ORCA-2 participants will be randomized to one of three study arms to determine the smoking cessation efficacy and safety profile of cytisinicline administered for either 6 or 12 weeks, compared to placebo. All subjects will receive standard behavioral support and will be assigned to one of the following groups:
- Arm A: 12 weeks of placebo
- Arm B: 6 weeks of cytisinicline, followed by 6 weeks of placebo
- Arm C: 12 weeks of cytisinicline
The primary outcome measure of success in the ORCA-2 trial is biochemically verified continuous abstinence during the last four weeks of treatment in the 6 and 12-week cytisinicline treatment arms compared to placebo. Each treatment arm will be compared independently to the placebo arm, and the trial will be determined to be successful if either or both of the cytisinicline treatment arms show a statistical benefit compared to placebo. Secondary outcome measures will be conducted to assess continued abstinence rates through 6 months from the start of study treatment.
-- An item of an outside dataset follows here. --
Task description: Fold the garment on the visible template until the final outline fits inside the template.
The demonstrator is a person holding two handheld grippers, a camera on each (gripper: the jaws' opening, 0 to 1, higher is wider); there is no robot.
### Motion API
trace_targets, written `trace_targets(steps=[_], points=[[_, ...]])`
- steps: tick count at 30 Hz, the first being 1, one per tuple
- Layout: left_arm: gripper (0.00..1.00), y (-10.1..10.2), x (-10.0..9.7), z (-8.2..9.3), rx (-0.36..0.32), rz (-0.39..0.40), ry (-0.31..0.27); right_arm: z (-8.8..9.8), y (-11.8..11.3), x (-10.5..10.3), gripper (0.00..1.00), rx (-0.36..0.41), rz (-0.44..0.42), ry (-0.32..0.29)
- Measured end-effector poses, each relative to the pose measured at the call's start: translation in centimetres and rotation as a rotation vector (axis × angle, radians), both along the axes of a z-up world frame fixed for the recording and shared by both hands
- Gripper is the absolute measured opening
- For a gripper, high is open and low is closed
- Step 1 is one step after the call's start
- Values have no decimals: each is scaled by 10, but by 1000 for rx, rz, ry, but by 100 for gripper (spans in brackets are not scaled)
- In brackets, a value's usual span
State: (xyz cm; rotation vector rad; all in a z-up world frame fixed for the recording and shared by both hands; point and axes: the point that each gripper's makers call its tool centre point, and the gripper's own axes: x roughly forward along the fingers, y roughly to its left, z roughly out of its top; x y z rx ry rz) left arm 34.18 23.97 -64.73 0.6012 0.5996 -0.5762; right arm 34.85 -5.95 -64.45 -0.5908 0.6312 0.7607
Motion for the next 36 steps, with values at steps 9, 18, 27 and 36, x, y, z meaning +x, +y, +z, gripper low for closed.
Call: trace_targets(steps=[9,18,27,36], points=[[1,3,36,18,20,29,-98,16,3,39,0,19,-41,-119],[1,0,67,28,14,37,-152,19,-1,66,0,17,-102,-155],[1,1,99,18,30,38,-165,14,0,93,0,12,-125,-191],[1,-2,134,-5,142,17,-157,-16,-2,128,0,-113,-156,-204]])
“We are optimistic that the ORCA-2 trial will add to the growing body of evidence demonstrating that cytisinicline, if approved, can be an effective and well-tolerated treatment for smokers who want to quit,” stated John Bencich, Chief Executive Officer of Achieve. “Importantly, based on the findings of ORCA-1 and modifications to the cytisinicline treatment regimen, including a longer duration of treatment and a higher dose, we believe ORCA-2 results may yield an improvement in quit rates compared to previously reported data.”
About Achieve and Cytisinicline
Tobacco use is currently the leading cause of preventable death that is responsible for more than eight million deaths worldwide and nearly half a million deaths in the U.S. annually.1,2 More than 87% of lung cancer deaths, 61% of all pulmonary disease deaths, and 32% of all deaths from coronary heart disease are attributable to smoking and exposure to secondhand smoke.2
Achieve’s focus is to address the global smoking health and nicotine addiction epidemic through the development and commercialization of cytisinicline.
Cytisinicline is a plant-based alkaloid with a high binding affinity to the nicotinic acetylcholine receptor. It is believed to aid in smoking cessation by interacting with nicotine receptors in the brain by reducing the severity of nicotine withdrawal symptoms and by reducing the reward and satisfaction associated with smoking.
As an approved, branded product in Central and Eastern Europe for more than two decades, it is estimated that over 20 million people have used cytisinicline to help combat nicotine addiction.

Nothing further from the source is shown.